Ottawa’s Little Ray’s Reptile Zoo ‘begging for support’ in potential final week of business
Posted Jun 24, 2020 04:18:00 PM.
This article is more than 5 years old.
Canada's largest exotic animal rescue agency, and a staple in the capital for the last 25 years, might have no choice but to turn over its keys to the government for the care of its animals.
Little Ray's Reptile Zoo and Nature Centre has been struggling since the pandemic hit North America in March.
Owner Paul Goulet has been working with his financial partners, but says everything is hinging on the Business Development Bank of Canada’s (BDC) Business Credit Availability Program (BCAP) to come through.
He says more than 95 per cent of the zoo's revenue comes through outsourced education programs and museum exhibits. His team had exhibits set up in Philadelphia, Brooklyn, Niagara, Kitchener and Waterloo when COVID-19 measures came into place. Goulet says more museum contracts were going to be starting later this year in places like California, Cleveland and Georgia, as well as others in China and Europe.
The problem is, the zoo's financial partners want to know it has the working capital needed to wait out what is expected to be another six-to-seven months. Goulet says museums are expected to start paying deposits later this year or early in 2021.
In the meantime, 800 animals need food, vet care, shelter, and staff to care for them.
“After four months with near zero revenue we are at our last week before we need to make a plan to turn over the care of our animals to the province and our current creditors,” says Goulet.
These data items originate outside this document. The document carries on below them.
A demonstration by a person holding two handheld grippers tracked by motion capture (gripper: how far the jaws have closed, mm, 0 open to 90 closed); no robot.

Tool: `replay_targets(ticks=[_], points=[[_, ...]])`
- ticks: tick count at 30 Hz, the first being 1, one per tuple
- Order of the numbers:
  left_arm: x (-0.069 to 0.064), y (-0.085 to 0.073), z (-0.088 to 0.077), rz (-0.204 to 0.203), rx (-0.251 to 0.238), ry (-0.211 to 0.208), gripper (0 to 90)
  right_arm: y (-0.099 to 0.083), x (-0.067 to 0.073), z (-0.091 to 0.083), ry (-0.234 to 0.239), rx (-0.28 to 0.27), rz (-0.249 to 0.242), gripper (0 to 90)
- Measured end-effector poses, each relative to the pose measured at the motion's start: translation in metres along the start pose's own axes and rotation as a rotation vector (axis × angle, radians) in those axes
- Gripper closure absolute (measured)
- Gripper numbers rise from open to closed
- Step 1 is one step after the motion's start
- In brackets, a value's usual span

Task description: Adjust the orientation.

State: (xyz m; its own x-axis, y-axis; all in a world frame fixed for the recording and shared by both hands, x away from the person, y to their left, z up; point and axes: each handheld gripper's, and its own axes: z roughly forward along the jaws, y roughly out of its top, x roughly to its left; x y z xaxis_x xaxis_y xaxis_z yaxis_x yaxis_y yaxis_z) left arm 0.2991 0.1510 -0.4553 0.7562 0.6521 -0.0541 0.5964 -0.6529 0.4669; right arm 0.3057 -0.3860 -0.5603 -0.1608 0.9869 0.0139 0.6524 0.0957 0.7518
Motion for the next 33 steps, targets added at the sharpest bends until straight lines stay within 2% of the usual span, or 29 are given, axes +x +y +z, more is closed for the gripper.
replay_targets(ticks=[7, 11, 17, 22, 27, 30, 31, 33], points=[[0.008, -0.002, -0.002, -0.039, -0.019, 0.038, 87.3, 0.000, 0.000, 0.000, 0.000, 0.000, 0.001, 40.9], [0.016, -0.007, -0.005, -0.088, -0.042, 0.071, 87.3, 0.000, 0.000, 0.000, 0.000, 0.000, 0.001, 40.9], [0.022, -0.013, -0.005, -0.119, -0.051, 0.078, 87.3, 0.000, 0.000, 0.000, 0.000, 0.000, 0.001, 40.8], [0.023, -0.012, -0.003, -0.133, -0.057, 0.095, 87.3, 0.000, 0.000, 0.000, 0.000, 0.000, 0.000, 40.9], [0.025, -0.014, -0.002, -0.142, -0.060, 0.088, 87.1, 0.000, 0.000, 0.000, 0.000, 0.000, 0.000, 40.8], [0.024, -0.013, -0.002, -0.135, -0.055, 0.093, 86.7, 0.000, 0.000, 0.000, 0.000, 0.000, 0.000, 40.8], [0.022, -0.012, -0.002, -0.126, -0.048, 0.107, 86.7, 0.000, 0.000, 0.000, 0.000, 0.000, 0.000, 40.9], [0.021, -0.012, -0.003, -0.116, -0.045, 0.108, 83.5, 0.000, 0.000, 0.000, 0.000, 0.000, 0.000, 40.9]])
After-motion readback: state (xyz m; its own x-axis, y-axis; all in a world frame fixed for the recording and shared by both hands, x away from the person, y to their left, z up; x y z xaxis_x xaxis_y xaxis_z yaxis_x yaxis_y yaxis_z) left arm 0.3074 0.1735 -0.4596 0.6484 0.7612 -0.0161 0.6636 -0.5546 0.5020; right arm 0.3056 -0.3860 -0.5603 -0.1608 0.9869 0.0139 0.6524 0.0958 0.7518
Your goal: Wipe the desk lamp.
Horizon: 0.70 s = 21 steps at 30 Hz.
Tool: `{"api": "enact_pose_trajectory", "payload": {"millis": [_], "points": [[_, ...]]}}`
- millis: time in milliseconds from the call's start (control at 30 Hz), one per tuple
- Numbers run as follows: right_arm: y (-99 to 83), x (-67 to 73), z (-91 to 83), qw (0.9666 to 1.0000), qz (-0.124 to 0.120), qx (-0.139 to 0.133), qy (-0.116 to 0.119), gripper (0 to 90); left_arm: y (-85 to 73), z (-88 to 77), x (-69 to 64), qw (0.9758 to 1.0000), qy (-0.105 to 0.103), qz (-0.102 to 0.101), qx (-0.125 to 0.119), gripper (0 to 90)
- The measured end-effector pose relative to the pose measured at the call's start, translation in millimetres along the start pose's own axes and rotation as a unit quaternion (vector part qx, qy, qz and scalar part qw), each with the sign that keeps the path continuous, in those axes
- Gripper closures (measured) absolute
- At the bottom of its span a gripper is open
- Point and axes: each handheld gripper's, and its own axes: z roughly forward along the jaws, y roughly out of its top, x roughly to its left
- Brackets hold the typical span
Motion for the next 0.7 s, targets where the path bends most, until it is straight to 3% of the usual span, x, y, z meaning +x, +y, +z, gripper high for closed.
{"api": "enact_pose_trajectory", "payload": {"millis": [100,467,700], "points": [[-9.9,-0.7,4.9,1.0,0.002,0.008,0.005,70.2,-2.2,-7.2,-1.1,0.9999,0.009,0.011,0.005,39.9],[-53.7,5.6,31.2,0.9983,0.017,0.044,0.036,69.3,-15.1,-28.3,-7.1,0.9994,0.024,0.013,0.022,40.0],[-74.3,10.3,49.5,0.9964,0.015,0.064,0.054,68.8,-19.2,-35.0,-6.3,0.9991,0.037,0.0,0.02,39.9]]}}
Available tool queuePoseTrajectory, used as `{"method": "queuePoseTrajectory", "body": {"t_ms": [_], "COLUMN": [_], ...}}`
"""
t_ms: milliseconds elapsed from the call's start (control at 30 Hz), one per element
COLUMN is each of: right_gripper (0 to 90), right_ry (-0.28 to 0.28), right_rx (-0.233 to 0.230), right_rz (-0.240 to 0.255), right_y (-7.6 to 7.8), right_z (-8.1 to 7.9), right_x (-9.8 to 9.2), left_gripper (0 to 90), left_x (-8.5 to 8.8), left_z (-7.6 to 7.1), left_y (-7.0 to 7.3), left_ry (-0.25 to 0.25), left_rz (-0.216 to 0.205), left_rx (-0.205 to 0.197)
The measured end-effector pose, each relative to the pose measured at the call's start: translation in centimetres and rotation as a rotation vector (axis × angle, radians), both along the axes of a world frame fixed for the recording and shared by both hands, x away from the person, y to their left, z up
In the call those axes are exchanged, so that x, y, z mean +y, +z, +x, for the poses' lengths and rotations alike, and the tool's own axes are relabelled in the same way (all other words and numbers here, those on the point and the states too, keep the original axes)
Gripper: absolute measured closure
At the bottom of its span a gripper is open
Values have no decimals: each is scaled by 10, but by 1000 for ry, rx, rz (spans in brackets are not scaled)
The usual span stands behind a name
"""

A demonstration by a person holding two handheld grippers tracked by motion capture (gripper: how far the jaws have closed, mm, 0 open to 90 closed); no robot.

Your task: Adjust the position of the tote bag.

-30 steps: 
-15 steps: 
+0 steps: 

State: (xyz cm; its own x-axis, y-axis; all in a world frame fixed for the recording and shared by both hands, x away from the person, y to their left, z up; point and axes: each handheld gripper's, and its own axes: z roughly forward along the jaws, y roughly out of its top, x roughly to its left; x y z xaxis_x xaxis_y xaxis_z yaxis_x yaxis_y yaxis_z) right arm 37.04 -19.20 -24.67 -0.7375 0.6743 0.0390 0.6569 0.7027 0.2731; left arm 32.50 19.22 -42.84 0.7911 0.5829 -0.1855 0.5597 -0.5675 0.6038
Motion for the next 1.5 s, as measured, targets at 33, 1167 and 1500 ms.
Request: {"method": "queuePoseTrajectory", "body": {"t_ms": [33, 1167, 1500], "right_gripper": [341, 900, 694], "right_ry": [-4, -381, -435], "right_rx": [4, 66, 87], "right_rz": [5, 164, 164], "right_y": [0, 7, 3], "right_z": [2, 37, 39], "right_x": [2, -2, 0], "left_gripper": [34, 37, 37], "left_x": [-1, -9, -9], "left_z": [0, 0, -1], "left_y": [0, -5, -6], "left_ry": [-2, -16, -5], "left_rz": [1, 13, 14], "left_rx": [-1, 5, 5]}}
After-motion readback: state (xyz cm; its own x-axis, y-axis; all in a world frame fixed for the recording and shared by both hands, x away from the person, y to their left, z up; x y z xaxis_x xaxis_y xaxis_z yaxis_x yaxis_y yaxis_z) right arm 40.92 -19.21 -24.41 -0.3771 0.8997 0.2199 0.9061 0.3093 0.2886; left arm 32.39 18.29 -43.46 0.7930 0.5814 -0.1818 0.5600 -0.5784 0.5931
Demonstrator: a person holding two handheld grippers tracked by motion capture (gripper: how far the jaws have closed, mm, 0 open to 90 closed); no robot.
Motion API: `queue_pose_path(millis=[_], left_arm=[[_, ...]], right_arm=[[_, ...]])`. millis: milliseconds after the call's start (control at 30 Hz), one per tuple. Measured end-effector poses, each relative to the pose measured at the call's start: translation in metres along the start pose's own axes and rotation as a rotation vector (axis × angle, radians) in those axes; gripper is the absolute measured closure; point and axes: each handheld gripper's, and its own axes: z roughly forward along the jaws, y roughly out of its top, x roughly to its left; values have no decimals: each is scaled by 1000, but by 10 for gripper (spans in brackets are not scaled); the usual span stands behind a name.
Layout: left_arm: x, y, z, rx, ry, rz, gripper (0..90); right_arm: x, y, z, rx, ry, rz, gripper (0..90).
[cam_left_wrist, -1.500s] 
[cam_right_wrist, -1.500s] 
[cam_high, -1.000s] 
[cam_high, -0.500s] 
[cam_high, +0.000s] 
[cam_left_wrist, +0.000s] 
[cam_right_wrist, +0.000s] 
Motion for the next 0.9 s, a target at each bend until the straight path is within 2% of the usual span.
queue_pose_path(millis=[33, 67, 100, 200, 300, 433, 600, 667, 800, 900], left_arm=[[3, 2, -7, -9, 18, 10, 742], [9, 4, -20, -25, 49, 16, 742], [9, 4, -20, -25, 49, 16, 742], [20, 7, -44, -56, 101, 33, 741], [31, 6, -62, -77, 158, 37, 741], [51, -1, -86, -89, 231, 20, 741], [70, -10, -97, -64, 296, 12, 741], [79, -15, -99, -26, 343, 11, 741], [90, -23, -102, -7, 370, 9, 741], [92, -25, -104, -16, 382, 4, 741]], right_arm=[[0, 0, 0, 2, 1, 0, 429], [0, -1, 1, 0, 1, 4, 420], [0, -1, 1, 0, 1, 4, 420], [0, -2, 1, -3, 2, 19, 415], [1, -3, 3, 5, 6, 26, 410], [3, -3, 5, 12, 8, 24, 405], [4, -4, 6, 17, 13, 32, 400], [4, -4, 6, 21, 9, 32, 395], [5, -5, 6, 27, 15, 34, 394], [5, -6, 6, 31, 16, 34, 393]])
Little Ray's employs about 100 people, some part-time and some full-time, each year.
Goulet explains that the pandemic struck at a particularily bad time for the zoo, as they had just invested hundreds-of-thousands of dollars in growing its museum exhibits business over the past six years.
“In all of this I am not even looking for a bail out or a grant,” he says. “I would like to think that for a company that has paid out over $6-million in salaries over the past five years and collected and paid more than $2.3-million to the government — a company which has grown and has a significant export business — that asking for a $350,000 loan for working capital should not be too much to ask.”
“We have been a last resort for countless animals and I am certain the long term care costs will far exceed the value of a loan we are happy to take on and willfully pay back,” adds Goulet.
A GoFundMe was launched back on May 7 for the zoo, and has raised more than $41,000.
“In my wildest dreams I never thought we would be begging for support in our final hour.”